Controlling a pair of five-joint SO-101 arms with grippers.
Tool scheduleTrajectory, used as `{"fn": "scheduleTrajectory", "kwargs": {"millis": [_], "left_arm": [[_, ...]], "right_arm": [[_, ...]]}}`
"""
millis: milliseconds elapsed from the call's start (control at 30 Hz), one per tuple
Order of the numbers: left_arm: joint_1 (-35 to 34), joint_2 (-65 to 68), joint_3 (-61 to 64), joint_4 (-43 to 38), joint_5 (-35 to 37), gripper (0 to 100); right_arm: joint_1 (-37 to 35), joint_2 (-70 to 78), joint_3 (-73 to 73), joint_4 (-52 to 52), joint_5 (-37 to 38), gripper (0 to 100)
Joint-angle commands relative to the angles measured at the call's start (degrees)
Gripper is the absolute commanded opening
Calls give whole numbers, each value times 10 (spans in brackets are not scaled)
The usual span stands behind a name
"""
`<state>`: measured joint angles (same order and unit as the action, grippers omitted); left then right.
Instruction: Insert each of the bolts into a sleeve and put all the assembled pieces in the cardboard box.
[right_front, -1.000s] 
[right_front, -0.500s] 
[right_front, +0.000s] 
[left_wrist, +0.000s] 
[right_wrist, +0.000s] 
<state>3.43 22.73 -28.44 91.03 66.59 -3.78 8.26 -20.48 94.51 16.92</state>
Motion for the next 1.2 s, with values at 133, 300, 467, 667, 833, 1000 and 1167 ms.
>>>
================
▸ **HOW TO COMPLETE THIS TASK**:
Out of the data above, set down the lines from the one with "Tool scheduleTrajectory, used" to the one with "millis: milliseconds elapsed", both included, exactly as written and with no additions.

▸ **RESULT**:
Tool scheduleTrajectory, used as `{"fn": "scheduleTrajectory", "kwargs": {"millis": [_], "left_arm": [[_, ...]], "right_arm": [[_, ...]]}}`
"""
millis: milliseconds elapsed from the call's start (control at 30 Hz), one per tuple

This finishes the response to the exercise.